Theres a bunch of great books to look into. Nursing strikes happen. My daughter decided at that warm milk comes from mommies cold milk comes from bottles. so at day care when they heated her bottle she wouldnt take it. for the first few months she barely took 4 ounces a day at day care and they had wanted me to bring in 30+ a day! I was worried sick. As it turned out she made up for it in the night. and still wakes up around 5 am and latches on. When we wake up and get up around 7 I am empty. I pump during the day with a advent hand pump. and leave that milk in a bottle at the day care the next day. she now at 1 year drinks about 8 ounces a day at daycare. Is it a nipple issue, does she refuse a bottle at day care? May need a differnt shape color texture etc. As for yor milk supply pump to keep it going if you want to.

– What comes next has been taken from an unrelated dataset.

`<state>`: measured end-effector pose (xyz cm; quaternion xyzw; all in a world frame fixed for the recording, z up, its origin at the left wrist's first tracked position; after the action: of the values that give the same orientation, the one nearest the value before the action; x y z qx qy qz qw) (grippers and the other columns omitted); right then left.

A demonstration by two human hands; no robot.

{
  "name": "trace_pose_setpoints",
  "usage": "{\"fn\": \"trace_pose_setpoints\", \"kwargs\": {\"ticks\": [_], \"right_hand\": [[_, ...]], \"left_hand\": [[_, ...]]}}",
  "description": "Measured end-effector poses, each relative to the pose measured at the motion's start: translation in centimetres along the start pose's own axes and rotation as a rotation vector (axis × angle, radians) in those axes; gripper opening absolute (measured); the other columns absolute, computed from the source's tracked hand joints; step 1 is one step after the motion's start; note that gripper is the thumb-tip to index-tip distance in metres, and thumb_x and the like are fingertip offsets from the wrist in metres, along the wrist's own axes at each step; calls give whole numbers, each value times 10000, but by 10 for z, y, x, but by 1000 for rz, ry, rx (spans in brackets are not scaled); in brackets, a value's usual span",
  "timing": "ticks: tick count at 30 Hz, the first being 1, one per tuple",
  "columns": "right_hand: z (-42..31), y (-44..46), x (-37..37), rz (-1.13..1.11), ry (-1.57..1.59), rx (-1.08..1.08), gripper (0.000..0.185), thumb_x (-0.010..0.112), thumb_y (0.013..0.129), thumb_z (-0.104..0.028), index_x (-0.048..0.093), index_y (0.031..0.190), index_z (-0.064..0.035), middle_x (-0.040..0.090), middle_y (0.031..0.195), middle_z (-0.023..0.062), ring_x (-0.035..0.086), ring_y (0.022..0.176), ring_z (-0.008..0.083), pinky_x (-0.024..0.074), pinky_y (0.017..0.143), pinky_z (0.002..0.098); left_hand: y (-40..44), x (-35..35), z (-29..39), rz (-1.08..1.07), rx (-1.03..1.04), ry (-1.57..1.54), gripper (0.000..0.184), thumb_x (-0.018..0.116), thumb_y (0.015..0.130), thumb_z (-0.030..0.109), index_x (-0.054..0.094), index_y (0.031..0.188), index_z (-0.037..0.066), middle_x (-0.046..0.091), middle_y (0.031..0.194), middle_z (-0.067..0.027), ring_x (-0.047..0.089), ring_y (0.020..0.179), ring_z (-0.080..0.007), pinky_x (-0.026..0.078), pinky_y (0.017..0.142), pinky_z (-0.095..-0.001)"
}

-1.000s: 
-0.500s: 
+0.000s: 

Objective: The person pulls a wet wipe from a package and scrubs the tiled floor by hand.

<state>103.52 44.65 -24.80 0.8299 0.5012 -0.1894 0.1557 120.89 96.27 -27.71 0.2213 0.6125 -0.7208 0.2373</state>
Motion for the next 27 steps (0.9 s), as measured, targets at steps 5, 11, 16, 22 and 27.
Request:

The strike may pass when solids lose their novelty. -K Kimberly
My son went through this a couple of times and I starved him. Meaning, I offered the breast only and temporarily stopped solids (as late as 10 months, for 2 days). Sounds cruel, but eventually, he knew what he had to do and we kept nursing for 16 months. Tell the day care provider not to feed the baby after a certain time (experiment with the time) so that the baby is hungry when you arrive. That's how we solved the problem on a couple of occasions. Plus, it may be a phase; so if you want to keep going, you should probably pump. That way, when s/he does come back to the breast, there will still be milk there. I suspect that the baby needs more milk or formula than what you describe, but I'm not sure--depends on how much nursing is going on at night. Either way, you should check with your doctor about how much breast milk/formula the baby needs. You might want to consider cutting the baby off at night. It is hard, but we did it and it makes the day-time feedings more predictable for both you and the baby. Good luck and if you want professional help, oth you and the baby. Good luck and if you want professional help, contact Janaki Costello, a certified lactation consultant (510)525-1155. She is amazing and knows everything and is super nice. laura beth
My seven-month old has always been a good nurser. Since the introduction of solids and a three-day a week babysitter, though, his pattern has changed. He sometimes rejects the breast. I thought it was just teething and then an ear infection. Now he is well, though, and while he almost always nurses again, he will only do so when we are stretched out on the bed. Each time I try to sit up to nurse he will pull away. I am hell bent on nursing a year, but clearly this is going to be tough for public nursing, travel, etc. Anybody have a similar experience? I was afraid he already wanted to wean, but he is nursing with gusto if we are laying down. Lynn
My baby was always a good nurser... but only when there were no distractions. Even when he was only a few months old he would whip his head around when he heard Daddy's footsteps coming close. As he got older the problem got worse (rejection!), so we just stopped nursing in public. That didn't always work (i.e. traveling) but most of the time it was fine -- and when he really needed it, like on long plane rides, he could concentrate.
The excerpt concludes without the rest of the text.